**Work order**: Retype exactly the lines that run from the start of the data to the line holding "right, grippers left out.", including both, and only those.

::::

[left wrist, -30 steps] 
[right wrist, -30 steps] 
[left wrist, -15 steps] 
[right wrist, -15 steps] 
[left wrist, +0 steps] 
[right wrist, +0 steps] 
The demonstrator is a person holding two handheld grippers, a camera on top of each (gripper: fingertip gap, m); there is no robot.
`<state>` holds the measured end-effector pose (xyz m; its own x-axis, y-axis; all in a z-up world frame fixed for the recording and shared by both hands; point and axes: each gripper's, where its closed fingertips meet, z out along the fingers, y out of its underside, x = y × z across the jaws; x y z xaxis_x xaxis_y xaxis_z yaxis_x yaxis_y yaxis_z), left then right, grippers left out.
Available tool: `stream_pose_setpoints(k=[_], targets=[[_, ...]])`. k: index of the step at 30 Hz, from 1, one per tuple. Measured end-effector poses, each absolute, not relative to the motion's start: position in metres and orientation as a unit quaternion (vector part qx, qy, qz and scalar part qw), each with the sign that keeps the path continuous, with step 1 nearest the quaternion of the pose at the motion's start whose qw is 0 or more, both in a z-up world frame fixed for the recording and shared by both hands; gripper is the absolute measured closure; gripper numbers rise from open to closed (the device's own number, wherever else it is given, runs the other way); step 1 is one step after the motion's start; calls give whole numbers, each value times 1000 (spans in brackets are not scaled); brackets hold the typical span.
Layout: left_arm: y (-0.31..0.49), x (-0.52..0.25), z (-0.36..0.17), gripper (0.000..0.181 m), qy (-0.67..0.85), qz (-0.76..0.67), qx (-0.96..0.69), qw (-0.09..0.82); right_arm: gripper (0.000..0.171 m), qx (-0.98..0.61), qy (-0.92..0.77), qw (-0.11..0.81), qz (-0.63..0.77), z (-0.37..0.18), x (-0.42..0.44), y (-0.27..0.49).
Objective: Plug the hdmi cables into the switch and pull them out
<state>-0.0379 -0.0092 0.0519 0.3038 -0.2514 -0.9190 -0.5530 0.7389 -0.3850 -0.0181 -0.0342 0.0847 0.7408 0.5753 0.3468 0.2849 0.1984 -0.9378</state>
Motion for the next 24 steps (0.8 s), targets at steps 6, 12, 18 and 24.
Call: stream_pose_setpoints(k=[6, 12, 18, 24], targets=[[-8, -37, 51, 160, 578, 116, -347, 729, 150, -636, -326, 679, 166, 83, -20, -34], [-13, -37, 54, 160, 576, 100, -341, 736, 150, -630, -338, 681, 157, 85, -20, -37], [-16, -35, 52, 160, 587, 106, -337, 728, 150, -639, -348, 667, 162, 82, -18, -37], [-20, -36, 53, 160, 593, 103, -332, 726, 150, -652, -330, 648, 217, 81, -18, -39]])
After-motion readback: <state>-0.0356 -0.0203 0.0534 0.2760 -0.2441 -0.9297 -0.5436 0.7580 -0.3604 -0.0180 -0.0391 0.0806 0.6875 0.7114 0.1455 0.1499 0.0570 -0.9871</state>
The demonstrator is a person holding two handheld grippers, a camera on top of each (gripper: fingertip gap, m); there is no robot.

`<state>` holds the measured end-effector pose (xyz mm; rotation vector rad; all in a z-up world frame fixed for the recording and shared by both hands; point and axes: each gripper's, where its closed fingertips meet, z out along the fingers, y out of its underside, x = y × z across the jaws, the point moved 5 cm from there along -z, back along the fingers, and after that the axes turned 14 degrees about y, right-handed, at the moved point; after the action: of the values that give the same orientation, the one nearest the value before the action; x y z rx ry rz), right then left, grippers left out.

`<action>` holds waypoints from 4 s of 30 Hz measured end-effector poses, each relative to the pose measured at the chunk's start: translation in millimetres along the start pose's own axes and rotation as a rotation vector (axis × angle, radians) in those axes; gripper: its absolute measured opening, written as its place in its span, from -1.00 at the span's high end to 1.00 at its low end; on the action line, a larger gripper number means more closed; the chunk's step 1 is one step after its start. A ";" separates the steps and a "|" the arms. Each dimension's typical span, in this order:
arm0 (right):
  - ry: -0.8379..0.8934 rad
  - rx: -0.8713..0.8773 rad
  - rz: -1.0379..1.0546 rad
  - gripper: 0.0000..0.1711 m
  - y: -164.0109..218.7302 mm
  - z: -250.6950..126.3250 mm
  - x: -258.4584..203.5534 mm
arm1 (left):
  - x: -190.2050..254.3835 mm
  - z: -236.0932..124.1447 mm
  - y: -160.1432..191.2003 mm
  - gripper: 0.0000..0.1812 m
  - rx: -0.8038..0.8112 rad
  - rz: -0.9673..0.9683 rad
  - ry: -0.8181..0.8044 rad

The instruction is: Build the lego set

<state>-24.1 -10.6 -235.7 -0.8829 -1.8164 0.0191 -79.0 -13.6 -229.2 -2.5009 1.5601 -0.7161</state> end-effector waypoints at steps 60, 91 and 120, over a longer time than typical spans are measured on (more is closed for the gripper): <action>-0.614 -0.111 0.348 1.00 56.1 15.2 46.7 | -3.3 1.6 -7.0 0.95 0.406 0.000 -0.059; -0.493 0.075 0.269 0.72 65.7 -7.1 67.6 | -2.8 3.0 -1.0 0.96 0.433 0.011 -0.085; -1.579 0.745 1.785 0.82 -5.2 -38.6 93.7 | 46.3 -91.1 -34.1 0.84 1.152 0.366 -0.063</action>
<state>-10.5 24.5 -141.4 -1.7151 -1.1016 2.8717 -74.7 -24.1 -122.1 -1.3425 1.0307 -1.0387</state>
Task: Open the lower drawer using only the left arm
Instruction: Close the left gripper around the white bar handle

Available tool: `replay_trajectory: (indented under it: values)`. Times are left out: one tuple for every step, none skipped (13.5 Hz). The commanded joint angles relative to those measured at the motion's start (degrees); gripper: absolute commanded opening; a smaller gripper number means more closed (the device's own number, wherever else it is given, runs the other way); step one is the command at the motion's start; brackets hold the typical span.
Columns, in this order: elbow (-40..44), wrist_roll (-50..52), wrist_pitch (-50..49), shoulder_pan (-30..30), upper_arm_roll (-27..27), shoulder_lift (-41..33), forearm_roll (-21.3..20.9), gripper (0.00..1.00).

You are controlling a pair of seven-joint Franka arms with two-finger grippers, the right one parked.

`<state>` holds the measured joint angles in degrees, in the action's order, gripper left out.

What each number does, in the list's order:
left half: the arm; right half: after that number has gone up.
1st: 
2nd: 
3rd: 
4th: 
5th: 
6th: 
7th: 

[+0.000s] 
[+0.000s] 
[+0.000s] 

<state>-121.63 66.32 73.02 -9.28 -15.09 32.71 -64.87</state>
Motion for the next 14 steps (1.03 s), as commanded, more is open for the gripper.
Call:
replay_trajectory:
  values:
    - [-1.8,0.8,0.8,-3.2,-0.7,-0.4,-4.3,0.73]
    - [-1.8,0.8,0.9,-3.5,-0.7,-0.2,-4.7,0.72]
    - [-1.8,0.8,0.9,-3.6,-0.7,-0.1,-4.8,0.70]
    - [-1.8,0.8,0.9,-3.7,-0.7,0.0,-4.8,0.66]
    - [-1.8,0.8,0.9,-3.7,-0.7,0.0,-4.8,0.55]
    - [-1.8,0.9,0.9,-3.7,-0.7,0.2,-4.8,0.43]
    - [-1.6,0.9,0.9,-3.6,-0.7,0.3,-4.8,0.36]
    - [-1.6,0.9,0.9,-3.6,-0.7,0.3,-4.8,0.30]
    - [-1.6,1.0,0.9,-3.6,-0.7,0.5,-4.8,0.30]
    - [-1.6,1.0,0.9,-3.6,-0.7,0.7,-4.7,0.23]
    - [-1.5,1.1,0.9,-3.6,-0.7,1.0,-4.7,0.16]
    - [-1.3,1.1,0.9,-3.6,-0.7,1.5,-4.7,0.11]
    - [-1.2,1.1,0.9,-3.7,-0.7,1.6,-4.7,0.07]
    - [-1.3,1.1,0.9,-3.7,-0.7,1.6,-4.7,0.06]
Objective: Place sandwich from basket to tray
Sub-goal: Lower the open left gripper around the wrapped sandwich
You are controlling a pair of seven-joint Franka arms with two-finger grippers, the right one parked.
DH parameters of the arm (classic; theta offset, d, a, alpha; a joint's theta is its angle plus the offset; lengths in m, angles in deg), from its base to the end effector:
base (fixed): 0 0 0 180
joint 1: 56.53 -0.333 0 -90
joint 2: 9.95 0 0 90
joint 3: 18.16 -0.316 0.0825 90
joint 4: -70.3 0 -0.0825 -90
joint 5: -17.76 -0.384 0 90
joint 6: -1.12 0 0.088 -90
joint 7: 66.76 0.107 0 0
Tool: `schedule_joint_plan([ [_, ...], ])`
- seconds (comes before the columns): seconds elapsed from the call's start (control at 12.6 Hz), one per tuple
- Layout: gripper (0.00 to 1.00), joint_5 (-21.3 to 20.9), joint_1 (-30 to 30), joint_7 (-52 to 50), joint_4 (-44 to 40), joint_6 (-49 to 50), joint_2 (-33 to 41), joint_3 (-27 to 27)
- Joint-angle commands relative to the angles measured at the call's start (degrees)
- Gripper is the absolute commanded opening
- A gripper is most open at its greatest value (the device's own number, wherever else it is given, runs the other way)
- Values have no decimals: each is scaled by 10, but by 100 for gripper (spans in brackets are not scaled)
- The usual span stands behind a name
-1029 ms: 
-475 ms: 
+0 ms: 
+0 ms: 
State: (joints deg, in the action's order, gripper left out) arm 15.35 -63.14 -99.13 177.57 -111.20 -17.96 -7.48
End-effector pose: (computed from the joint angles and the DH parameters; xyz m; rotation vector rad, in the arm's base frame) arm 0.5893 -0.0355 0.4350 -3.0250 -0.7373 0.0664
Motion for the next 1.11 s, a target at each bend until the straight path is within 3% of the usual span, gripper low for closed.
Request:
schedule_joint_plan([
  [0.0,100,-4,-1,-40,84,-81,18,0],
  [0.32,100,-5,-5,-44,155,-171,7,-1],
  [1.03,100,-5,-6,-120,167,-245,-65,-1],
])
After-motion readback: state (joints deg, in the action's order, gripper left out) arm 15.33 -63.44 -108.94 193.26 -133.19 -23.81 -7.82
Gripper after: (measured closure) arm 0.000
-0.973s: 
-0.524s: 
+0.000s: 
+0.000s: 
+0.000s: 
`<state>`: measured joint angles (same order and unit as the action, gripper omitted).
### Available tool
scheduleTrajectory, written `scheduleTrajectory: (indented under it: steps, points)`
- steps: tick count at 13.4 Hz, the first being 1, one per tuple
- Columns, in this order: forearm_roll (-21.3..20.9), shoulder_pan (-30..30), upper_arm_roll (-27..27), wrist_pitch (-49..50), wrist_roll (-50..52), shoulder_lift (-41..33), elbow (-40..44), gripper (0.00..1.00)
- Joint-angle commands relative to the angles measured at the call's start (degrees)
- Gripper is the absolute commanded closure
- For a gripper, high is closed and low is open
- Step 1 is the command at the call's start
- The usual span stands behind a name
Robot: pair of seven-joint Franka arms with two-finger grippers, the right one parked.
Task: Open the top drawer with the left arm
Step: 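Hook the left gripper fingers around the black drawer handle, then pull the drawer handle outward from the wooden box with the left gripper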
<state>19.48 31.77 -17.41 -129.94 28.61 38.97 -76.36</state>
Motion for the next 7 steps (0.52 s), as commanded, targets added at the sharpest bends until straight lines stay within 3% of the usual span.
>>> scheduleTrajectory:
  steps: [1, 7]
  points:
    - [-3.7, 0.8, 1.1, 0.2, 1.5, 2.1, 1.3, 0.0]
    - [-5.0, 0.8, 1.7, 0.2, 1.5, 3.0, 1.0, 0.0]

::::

**Problem solution**:
[left wrist, -30 steps] 
[right wrist, -30 steps] 
[left wrist, -15 steps] 
[right wrist, -15 steps] 
[left wrist, +0 steps] 
[right wrist, +0 steps] 
The demonstrator is a person holding two handheld grippers, a camera on top of each (gripper: fingertip gap, m); there is no robot.
`<state>` holds the measured end-effector pose (xyz m; its own x-axis, y-axis; all in a z-up world frame fixed for the recording and shared by both hands; point and axes: each gripper's, where its closed fingertips meet, z out along the fingers, y out of its underside, x = y × z across the jaws; x y z xaxis_x xaxis_y xaxis_z yaxis_x yaxis_y yaxis_z), left then right, grippers left out.

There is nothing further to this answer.